I read this and thought only of search engines.
We at Jupiter Research just completed our annual consumer survey. The data are still in the rawest form, but I notice something pretty striking: users are overwhelmingly satisfied with the search experience, but only because they’ve gotten good at making it work. They only have to crank the engine a few times.
The Data behind the Details
Here’s a bit more detail. We asked:
In your experience over the past year, have search engines become:
The response was great news for the search engines. Forty-five percent thought the engines were “somewhat better;” 21 percent thought they were “significantly better.” Only four percent thought things were “somewhat worse,” and I had to round up to get to the one percent who thought things were “significantly worse.” So, overall satisfaction with search engines’ ability to return relevant results (remember everyone, that’s the main job of a search engine!) is pretty high.
The issue, though, appears when we ask what sorts of things people have done to get that relevant result. It put a bit of a damper on the satisfaction rating: 41 percent believe results aren’t relevant to their search. OK, so let’s call that a “disconnect” and dig deeper. The same percentage of respondents say they refine their searches with additional keywords. About a third feel too many results are returned, and too many of those results are sponsored links. A third also use more than one search engine to get the result that’s relevant to what they want.
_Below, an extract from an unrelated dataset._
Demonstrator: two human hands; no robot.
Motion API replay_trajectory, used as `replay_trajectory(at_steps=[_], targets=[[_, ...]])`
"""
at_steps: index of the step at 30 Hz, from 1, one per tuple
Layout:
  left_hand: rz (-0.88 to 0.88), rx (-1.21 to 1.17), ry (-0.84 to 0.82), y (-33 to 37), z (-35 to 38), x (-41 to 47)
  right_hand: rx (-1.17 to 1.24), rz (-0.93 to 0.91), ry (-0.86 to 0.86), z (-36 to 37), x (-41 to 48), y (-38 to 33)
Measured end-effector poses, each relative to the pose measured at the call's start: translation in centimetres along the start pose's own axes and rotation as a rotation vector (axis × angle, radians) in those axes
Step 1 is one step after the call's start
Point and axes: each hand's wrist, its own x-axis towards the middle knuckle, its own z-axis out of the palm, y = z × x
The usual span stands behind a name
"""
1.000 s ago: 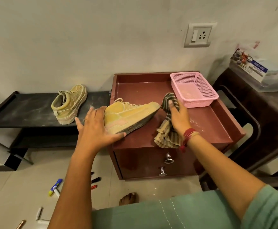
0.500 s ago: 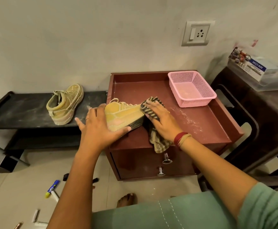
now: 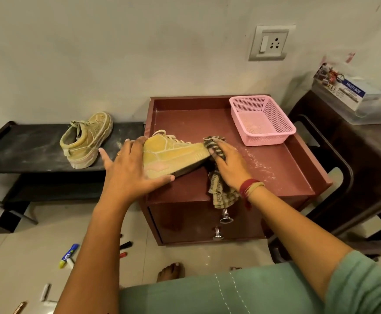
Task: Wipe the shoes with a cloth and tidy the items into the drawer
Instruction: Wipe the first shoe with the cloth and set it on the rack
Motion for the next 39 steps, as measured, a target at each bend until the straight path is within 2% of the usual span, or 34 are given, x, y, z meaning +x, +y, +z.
replay_trajectory(at_steps=[1,4,5,6,9,11,12,14,16,19,20,23,24,27,28,31,32,35,36,39], targets=[[0.004,-0.002,0.000,-0.1,-0.1,0.0,-0.005,-0.014,0.003,0.1,-0.3,-0.1],[0.000,-0.030,-0.005,-0.5,-0.2,0.2,-0.034,-0.252,-0.125,0.4,-1.3,-0.2],[-0.004,-0.039,-0.010,-0.5,-0.2,0.3,-0.010,-0.260,-0.136,0.5,-1.1,0.1],[-0.004,-0.047,-0.014,-0.5,-0.2,0.3,0.067,-0.185,-0.113,0.3,-0.8,0.5],[0.005,-0.070,-0.020,-0.5,-0.1,0.3,0.395,0.202,-0.011,-0.6,0.4,1.4],[0.025,-0.087,-0.038,-0.6,-0.1,0.4,0.550,0.328,0.111,-1.3,0.9,1.6],[0.033,-0.097,-0.048,-0.7,-0.1,0.4,0.550,0.322,0.194,-1.7,1.1,1.5],[0.042,-0.101,-0.055,-0.8,0.0,0.6,0.484,0.198,0.275,-2.0,1.0,0.8],[0.038,-0.107,-0.056,-0.9,0.0,0.7,0.397,-0.020,0.160,-1.6,0.2,0.4],[0.031,-0.129,-0.050,-1.0,0.0,0.7,0.015,-0.320,-0.124,0.0,-1.3,1.6],[0.032,-0.136,-0.049,-0.9,0.0,0.7,-0.023,-0.312,-0.143,0.3,-1.1,2.4],[0.033,-0.157,-0.040,-0.9,0.1,0.7,0.130,-0.018,-0.049,-0.1,-0.5,3.4],[0.036,-0.157,-0.038,-0.9,0.1,0.7,0.136,-0.013,-0.051,-0.2,-0.7,3.3],[0.039,-0.164,-0.035,-1.1,0.2,0.8,0.081,-0.256,-0.111,-0.1,-1.2,2.5],[0.036,-0.168,-0.035,-1.0,0.1,0.8,0.084,-0.271,-0.112,-0.2,-1.1,2.3],[0.041,-0.171,-0.029,-1.0,0.2,0.7,0.183,0.006,-0.048,-0.8,-0.3,2.5],[0.042,-0.166,-0.026,-1.0,0.2,0.6,0.169,0.005,-0.036,-0.9,-0.5,2.3],[0.037,-0.160,-0.011,-0.9,0.2,0.5,0.067,-0.246,-0.111,-0.7,-1.5,1.9],[0.034,-0.160,-0.009,-0.9,0.2,0.5,0.073,-0.257,-0.135,-0.5,-1.6,1.9],[0.034,-0.167,-0.004,-0.8,0.1,0.5,0.283,0.033,-0.087,-0.9,-0.8,2.7]])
For a large part of the Internet population, I’m beginning to see search is becoming a techie/geek activity. That’s a far cry from the vision of a clean and simple interface to the world’s knowledge that’s so often portrayed.
What’s Wrong with the Search Experience?
Negritude Ultramarine
Users are doing a fair amount of work to get the results they need from search engines, but give the credit for the results to the engines, not themselves. This is not the way the user-centric computer revolution was supposed to work.
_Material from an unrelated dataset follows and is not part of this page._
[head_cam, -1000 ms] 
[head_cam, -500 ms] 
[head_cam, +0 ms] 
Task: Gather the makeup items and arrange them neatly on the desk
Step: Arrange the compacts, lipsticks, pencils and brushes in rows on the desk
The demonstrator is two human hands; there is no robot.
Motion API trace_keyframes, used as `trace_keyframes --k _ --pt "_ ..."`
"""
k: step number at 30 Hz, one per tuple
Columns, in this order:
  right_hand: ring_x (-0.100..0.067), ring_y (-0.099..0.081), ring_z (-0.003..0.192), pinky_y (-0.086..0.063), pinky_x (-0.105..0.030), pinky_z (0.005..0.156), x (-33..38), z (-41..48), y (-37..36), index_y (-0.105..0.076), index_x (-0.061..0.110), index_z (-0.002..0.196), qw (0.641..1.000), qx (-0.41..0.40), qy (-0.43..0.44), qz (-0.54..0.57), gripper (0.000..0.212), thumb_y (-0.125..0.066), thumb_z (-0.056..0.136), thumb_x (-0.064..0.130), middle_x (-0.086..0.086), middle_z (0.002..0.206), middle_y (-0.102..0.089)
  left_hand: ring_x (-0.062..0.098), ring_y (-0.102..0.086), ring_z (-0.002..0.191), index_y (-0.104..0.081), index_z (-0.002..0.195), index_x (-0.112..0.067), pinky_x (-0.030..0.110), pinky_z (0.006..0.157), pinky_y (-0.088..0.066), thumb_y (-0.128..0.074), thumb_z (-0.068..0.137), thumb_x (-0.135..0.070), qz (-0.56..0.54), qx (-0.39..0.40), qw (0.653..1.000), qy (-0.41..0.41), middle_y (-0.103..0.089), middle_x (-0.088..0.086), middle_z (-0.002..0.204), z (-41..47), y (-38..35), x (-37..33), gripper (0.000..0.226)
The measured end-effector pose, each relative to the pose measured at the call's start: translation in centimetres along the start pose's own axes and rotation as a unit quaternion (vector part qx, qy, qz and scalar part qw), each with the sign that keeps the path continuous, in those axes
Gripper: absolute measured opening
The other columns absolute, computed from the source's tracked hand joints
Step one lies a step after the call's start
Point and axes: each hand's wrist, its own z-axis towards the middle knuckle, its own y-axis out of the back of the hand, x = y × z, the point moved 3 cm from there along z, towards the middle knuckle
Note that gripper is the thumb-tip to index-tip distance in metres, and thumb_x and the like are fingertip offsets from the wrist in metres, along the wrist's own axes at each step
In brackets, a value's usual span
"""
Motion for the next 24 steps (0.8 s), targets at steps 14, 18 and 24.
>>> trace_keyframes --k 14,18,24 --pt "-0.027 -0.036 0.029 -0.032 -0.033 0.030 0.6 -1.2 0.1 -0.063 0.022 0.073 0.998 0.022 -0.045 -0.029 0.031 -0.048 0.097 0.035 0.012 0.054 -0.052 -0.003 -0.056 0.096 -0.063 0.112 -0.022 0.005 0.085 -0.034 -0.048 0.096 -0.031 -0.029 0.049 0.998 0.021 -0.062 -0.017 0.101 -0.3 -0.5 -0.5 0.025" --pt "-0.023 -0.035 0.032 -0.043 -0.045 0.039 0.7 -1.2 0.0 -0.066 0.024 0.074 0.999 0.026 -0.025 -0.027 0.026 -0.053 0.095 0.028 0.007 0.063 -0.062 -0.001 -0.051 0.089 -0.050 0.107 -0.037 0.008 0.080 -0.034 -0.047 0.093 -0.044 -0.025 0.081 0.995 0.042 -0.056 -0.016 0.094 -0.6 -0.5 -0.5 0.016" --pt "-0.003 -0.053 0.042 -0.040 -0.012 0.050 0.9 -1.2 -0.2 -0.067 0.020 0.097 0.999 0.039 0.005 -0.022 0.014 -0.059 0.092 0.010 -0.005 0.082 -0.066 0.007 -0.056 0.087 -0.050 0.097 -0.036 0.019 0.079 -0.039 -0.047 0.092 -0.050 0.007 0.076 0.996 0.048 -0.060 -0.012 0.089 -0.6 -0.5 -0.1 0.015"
The computer was supposed to transcend its status as a complex tool one must learn to use, and instead adapt to the needs of poor human users. With few notable exceptions (Ask Jeeves comes immediately to mind), there’s been too much of a focus in search engine development on “results.” People don’t want results. They want response.
A response is an answer. It’s a focused and clear return to a specific request. Queries get results; requests get responses. Results are raw; responses are complete.
I know there are technical issues behind this, but that’s not necessarily what I’m addressing. At issue is the mindset of the search community, which is far too focused on generating results. Take, for example, the recent SEO contest. The challenge was to generate the top result for the phrase “negritude ultramarine” on Google. The number of results for this nonsense phrase went from zero to thousands within a few short weeks. The top result (when I looked) was a forum page, jam-packed with the phrase.
OK. So you win. What does that accomplish? The phrase is completely empty. It’s meaningless (and a bit of an oxymoron at that). The contest organizers could just as easily have chosen “zxojhsswdf cjsdes.” But the contest was about generating results, not responses.
A far more interesting contest would have been a competition to generate the top result for something like “Reagan’s economic legacy for large cities.” That challenge would be more substantial, more meaningful for users, and ultimately more important for the development of search engines. With “negritude ultramarine,” the solution tends toward a brute force approach. With a more conceptual search, something requiring a response rather than a simple result, the solution would have to be more elegant, and more thoughtful.